Happy (belated) No Shave November everyone! For the gentleman of AZREIA, I hope your beards grew to enormous lengths. Interests rates are still on the rise with another hike rumored to come sometime in August. Even though rates are on the rise, we must remember historically these are not high interest rates at all. The past 8 years of traditional mortgage rates being below the 5s was the reaction to a market crash; which brought unrealistically low rates. If you are waiting for interest rates to recede back down to the rates of 2014, you may be waiting longer than you think.

Let’s talk income… Income is the main derivative when figuring out what a borrower may qualify for in a mortgage. For most traditional loan programs, the lender will calculate usable qualifying income by reviewing items including paystubs, w2s, or tax return. Other loan programs may determine qualifying income based on bank statements to show deposits or rental income based on lease agreements. No matter what the type of loan program it may be, once a lender figures out the usable qualifying income, they are able to calculate a debt to income ratio. Every loan program has a certain debt to income ratio maximum that a borrower must stay below to be eligible.

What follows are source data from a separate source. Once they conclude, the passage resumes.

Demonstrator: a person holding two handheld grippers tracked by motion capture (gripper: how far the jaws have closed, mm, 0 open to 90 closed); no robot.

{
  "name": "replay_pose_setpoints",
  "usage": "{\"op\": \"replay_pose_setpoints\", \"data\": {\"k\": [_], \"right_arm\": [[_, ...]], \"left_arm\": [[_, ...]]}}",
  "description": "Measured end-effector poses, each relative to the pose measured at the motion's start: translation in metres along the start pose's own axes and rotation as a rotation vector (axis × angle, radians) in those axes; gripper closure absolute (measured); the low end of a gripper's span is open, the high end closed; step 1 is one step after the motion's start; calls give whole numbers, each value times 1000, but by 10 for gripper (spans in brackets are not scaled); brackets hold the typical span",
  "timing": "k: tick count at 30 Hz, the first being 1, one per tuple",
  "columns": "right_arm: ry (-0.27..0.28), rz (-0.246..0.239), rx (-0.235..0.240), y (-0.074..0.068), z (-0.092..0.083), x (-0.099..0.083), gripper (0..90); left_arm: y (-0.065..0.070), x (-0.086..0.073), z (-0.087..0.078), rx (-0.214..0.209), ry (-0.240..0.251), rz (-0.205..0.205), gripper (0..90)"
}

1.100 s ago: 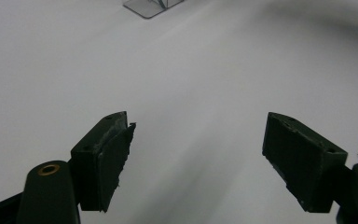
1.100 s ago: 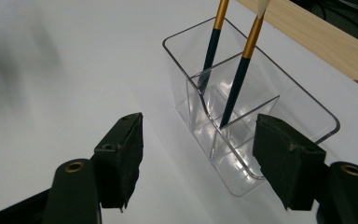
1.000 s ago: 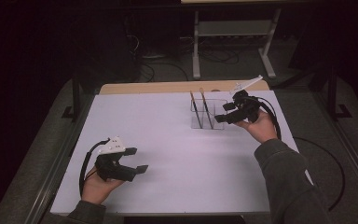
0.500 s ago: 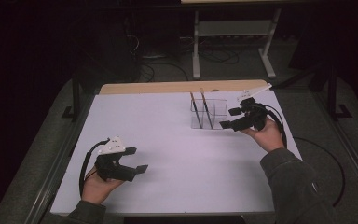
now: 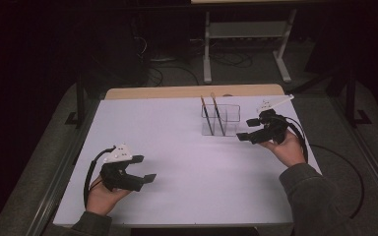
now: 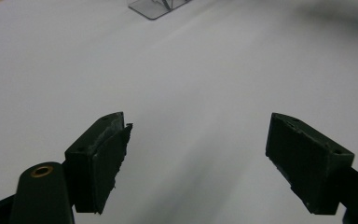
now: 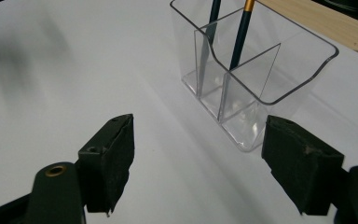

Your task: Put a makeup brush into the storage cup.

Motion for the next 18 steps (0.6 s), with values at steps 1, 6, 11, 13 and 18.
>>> {"op": "replay_pose_setpoints", "data": {"k": [1,6,11,13,18], "right_arm": [[0,4,-1,0,0,-1,243],[-11,17,0,-1,-1,-8,235],[-6,24,-3,-2,-4,-12,235],[1,16,-5,-2,-5,-12,232],[8,20,-9,-5,-8,-15,226]], "left_arm": [[0,0,0,-1,0,-2,197],[0,-1,1,-1,0,-5,192],[-1,-1,0,2,-1,-5,192],[-1,-1,0,2,-3,-6,192],[-1,-2,-1,4,-3,-7,188]]}}
Point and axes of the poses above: each handheld gripper's, and its own axes: z roughly forward along the jaws, x roughly out of its top, y roughly to its right, the point moved 10 cm from there along z, roughly forward along the jaws, and after that the axes turned 8 degrees about y, right-handed, at the moved point
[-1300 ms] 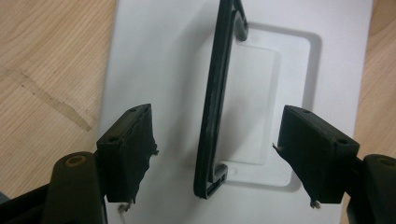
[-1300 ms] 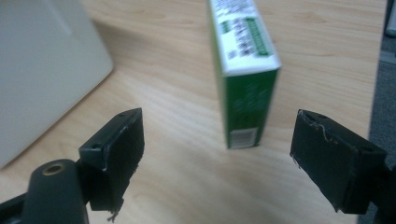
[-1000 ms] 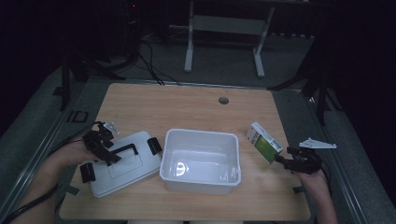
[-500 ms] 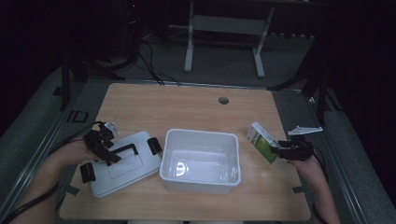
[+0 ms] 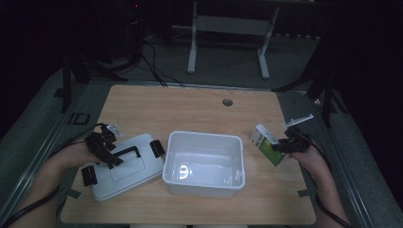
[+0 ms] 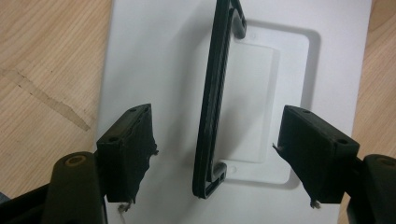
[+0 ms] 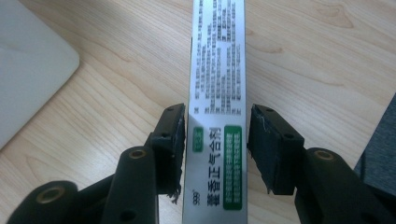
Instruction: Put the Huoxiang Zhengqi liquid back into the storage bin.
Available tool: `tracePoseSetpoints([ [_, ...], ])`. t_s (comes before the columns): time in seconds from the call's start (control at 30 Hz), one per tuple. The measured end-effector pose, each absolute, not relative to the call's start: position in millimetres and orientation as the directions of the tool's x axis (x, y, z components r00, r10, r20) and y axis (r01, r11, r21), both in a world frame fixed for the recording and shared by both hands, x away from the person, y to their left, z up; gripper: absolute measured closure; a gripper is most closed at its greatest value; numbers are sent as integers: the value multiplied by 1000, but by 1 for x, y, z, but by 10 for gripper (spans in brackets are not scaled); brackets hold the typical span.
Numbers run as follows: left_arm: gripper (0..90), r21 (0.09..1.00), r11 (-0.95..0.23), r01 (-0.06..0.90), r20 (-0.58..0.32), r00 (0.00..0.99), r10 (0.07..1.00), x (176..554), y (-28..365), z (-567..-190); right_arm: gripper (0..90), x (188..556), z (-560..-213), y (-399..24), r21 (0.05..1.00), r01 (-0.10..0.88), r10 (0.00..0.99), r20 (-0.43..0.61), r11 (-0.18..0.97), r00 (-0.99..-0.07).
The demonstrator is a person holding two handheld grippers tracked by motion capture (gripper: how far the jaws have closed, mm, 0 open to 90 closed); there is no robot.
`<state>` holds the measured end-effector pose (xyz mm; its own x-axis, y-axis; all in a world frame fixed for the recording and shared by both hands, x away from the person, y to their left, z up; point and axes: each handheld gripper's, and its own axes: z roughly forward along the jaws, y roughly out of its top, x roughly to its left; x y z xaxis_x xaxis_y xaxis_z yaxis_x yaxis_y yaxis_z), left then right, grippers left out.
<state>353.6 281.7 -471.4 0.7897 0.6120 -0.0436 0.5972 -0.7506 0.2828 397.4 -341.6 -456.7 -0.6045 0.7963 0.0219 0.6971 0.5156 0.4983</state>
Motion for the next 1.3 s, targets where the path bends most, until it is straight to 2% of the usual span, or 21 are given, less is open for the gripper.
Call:
tracePoseSetpoints([
  [0.3, 272, 284, -753, 594, -36, 791, 610, 353, 283, -469, 572, 412, -456, -330, 406, 728, 791, 20, 553, -612],
  [0.67, 272, 270, -755, 598, -44, 791, 610, 353, 283, -474, 598, 421, -459, -322, 338, 740, 783, 16, 581, -622],
  [1.3, 271, 267, -755, 599, -51, 791, 610, 352, 282, -478, 633, 422, -458, -318, 322, 730, 775, -19, 603, -632],
])
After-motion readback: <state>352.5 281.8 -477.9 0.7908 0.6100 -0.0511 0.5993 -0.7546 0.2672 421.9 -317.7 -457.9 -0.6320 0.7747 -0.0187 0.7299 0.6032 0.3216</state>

Even though a borrower may have income in the different forms above, we as lenders also must be able to figure out if said income is stable and usable. Every borrower has a completely different form of income, so we need to evaluate income on a case by case basis. After collecting the borrower’s income documentation, we will request a verification of employment if they are a w2 employee. The verification of employment will breakdown income by year to match up with the documentation provided by the borrower. The verification will also verify items like; when the borrower’s next raise may come, if they are likely to continue work there, and their average amount of hours worked each week. If they are self-employed, we will look at either the tax return or bank statements to determine a monthly usable income amount. With most loans, underwriters will want to see a history of what a borrower has been doing the last 2 years as well. Whether they want to see a history in the certain field of work prior or not will depend on the type of loan and pay. Self-employed individuals will almost always require 2 years of history as being self-employed in that industry. These are just a couple of vague scenarios though, and every program will have different guidelines. For example, there are investor cash flow loans that have no income documentation required but qualify purely off the market rent of the property.

Remember, everyone has a different financial profile and will be viewed in separate ways. There are so many ways borrowers generate income so If you would like to run your situation by us to see which programs you are eligible, don’t hesitate to reach out.

QUICK TIPS:
1. Don’t open new debts while in contract
2. Don’t quit your job
3. Don’t deposit substantial amounts of cash into your bank account.